Set down the records exactly, and omit any image found in them.

━━ RECORDS SHOWN ━━

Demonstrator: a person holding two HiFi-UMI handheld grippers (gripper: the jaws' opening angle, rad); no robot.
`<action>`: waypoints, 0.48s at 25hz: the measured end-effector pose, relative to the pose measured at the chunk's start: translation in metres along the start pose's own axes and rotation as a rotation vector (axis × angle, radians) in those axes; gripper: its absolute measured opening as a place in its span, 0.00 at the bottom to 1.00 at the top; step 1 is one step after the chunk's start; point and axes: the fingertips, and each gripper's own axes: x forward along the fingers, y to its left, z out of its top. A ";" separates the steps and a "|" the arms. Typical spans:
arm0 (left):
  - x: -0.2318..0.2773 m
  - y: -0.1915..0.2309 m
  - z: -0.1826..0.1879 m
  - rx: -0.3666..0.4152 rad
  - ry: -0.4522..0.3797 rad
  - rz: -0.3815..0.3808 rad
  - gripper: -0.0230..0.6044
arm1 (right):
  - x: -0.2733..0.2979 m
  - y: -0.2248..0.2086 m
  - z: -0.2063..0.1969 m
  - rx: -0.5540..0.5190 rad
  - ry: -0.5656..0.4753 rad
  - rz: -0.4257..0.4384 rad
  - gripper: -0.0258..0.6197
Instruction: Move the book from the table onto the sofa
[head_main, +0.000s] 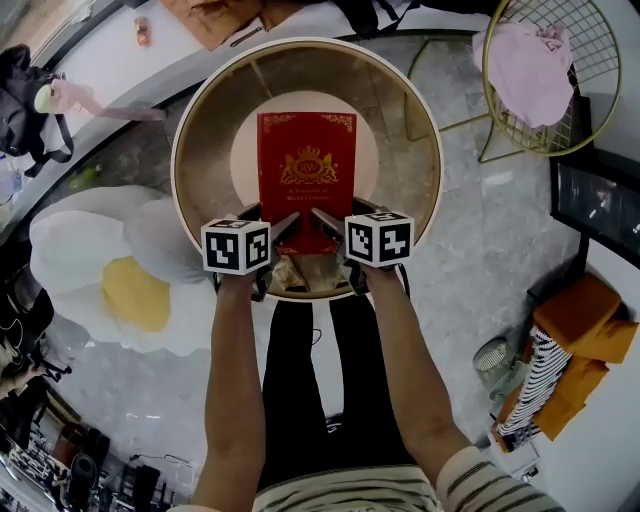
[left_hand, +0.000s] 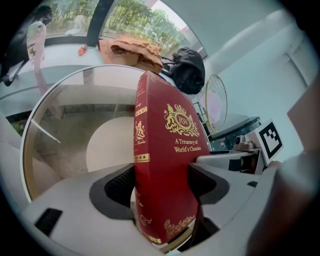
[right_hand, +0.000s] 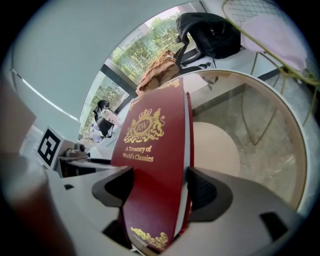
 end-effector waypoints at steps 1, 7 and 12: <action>-0.003 -0.002 0.001 -0.004 -0.007 0.000 0.57 | -0.003 0.002 0.002 -0.006 -0.002 -0.001 0.59; -0.023 -0.011 0.004 -0.002 -0.039 0.017 0.57 | -0.017 0.016 0.006 -0.028 -0.007 0.014 0.59; -0.041 -0.023 -0.002 -0.027 -0.066 0.016 0.57 | -0.034 0.030 0.004 -0.057 -0.005 0.018 0.59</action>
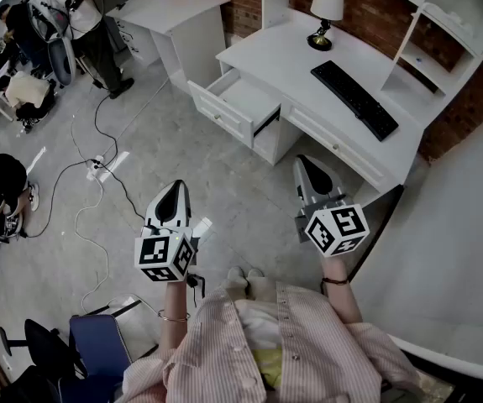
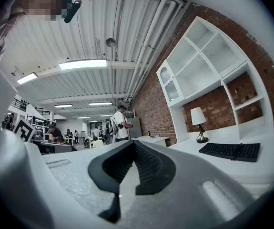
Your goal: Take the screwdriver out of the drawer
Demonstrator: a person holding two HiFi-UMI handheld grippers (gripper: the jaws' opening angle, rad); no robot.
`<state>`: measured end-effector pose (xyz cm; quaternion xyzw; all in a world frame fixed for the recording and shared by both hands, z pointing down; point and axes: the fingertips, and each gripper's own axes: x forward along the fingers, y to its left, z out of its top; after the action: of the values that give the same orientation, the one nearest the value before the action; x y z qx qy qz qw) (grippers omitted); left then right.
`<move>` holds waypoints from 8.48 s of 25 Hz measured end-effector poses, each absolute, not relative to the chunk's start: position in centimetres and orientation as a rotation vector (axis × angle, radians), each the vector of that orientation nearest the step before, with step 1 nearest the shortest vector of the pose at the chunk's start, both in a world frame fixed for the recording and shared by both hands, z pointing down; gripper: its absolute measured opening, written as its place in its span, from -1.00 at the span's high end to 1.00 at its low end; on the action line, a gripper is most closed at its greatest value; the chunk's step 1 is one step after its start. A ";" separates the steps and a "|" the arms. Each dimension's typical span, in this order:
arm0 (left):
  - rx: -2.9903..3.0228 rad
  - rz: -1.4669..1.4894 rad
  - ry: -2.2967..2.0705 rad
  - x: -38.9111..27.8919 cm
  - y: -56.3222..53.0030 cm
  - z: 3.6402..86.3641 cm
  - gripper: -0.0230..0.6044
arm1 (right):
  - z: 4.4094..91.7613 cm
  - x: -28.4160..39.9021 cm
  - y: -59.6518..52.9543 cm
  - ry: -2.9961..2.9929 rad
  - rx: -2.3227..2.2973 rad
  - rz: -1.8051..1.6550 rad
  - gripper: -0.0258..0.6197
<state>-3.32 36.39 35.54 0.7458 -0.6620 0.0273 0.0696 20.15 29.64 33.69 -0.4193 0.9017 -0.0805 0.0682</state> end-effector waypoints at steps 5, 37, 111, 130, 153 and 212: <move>2.240 0.079 -1.986 -2.8 36.1 35.7 0.93 | 33.9 20.7 29.2 2.719 -1.279 -0.235 0.91; 2.159 0.059 -1.939 -5.5 25.0 39.6 0.93 | 39.5 17.4 17.1 2.746 -1.315 -0.427 0.68; 1.917 0.316 -1.398 -14.6 -21.5 59.2 0.93 | 70.2 -4.4 -22.5 3.470 -1.089 -1.395 0.49; 1.876 0.366 -1.335 -14.8 -23.5 62.1 0.93 | 81.7 -5.4 -21.7 3.713 -1.099 -1.533 0.48; 1.871 0.352 -1.329 -15.2 -23.7 62.0 0.93 | 80.5 -5.8 -22.2 3.955 -1.118 -1.160 0.67; 2.371 0.048 -1.571 -17.2 -24.5 38.6 0.93 | 41.0 -1.2 -26.4 2.870 -1.309 -0.400 0.67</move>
<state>-17.17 -24.48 38.57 0.8243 -0.5462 0.0166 0.1479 -1.18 -26.43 40.95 -0.4116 0.9024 -0.1259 -0.0190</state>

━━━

WRITTEN ANSWER
Demonstrator: a person holding two HiFi-UMI handheld grippers (gripper: the jaws' opening angle, rad); no robot.
`<action>`: waypoints, 0.48s at 25hz: the measured end-effector pose, relative to the pose measured at the chunk's start: translation in metres along the start pose's own axes and rotation as a rotation vector (axis × angle, radians) in those axes; gripper: its absolute measured opening as a place in its span, 0.00 at the bottom to 1.00 at the top; step 1 is one step after the chunk's start; point and axes: the fingertips, and each gripper's own axes: x forward along the fingers, y to its left, z out of its top. A ";" separates the steps and a "|" the arms. Typical spans:
arm0 (left):
  - x: -0.2318..0.2773 m
  - y: -0.1915..0.2309 m
  - z: -0.1826..0.1879 m
  - rx: -0.3666..0.4152 rad
  - ry: -0.4522..0.3797 rad
  - rz: -0.3815..0.3808 rad
  - gripper: -0.0230..0.6044
arm1 (right):
  - x: -0.2733..0.2979 m
  - y: -0.2248..0.2086 m
  - z: -0.2063..0.1969 m
  - rx: -0.5540..0.5190 rad
  - ry: -0.5656..0.4753 rad
  - rz: -0.4257..0.4384 rad
  - gripper: -0.0258..0.6197
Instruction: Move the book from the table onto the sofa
[head_main, +0.000s] 
[left_hand, +0.000s] 
[right_hand, +0.000s] 
 end-effector waypoints at steps 1, 7 and 12: <action>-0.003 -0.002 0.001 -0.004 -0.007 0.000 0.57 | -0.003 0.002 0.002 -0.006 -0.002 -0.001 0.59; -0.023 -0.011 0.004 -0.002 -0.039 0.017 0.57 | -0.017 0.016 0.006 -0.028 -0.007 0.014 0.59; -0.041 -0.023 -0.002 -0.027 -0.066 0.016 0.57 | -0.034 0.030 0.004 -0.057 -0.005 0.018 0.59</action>
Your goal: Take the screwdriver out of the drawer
Demonstrator: a person holding two HiFi-UMI handheld grippers (gripper: the jaws' opening angle, rad); no robot.
`<state>`: measured end-effector pose (xyz cm; quaternion xyzw; all in a world frame fixed for the recording and shared by both hands, z pointing down; point and axes: the fingertips, and each gripper's own axes: x forward along the fingers, y to its left, z out of its top; after the action: of the values that give the same orientation, the one nearest the value before the action; x y z qx qy qz qw) (grippers omitted); left then right.
`<move>` holds waypoints from 8.48 s of 25 Hz measured end-effector poses, each absolute, not relative to the chunk's start: position in centimetres and orientation as a rotation vector (axis × angle, radians), each the vector of that orientation nearest the step before, with step 1 nearest the shortest vector of the pose at the chunk's start, both in a world frame fixed for the recording and shared by both hands, z pointing down; gripper: its absolute measured opening, written as its place in its span, from -1.00 at the span's high end to 1.00 at its low end; on the action line, a gripper is most closed at its greatest value; the chunk's step 1 is one step after its start. A ";" separates the steps and a "|" the arms. Each dimension's typical span, in this order:
arm0 (left):
  - rx: -2.9903..3.0228 rad
  - rz: -1.4669..1.4894 rad
  - ry: -2.2967..2.0705 rad
  - x: -38.9111..27.8919 cm
  - y: -56.3222..53.0030 cm
  - z: 3.6402..86.3641 cm
  - gripper: -0.0230..0.6044
arm1 (right):
  - z: 4.4094..91.7613 cm
  - x: -28.4160..39.9021 cm
  - y: -59.6518..52.9543 cm
  - ry: -2.9961..2.9929 rad
  - rx: -2.3227..2.2973 rad
  - rz: -1.8051..1.6550 rad
  - gripper: -0.0258..0.6197
<state>-3.32 36.39 35.54 0.7458 -0.6620 0.0273 0.0696 20.15 29.64 33.69 -0.4193 0.9017 -0.0805 0.0682</state> end-effector waypoints at steps 5, 37, 111, 130, 153 and 212: <move>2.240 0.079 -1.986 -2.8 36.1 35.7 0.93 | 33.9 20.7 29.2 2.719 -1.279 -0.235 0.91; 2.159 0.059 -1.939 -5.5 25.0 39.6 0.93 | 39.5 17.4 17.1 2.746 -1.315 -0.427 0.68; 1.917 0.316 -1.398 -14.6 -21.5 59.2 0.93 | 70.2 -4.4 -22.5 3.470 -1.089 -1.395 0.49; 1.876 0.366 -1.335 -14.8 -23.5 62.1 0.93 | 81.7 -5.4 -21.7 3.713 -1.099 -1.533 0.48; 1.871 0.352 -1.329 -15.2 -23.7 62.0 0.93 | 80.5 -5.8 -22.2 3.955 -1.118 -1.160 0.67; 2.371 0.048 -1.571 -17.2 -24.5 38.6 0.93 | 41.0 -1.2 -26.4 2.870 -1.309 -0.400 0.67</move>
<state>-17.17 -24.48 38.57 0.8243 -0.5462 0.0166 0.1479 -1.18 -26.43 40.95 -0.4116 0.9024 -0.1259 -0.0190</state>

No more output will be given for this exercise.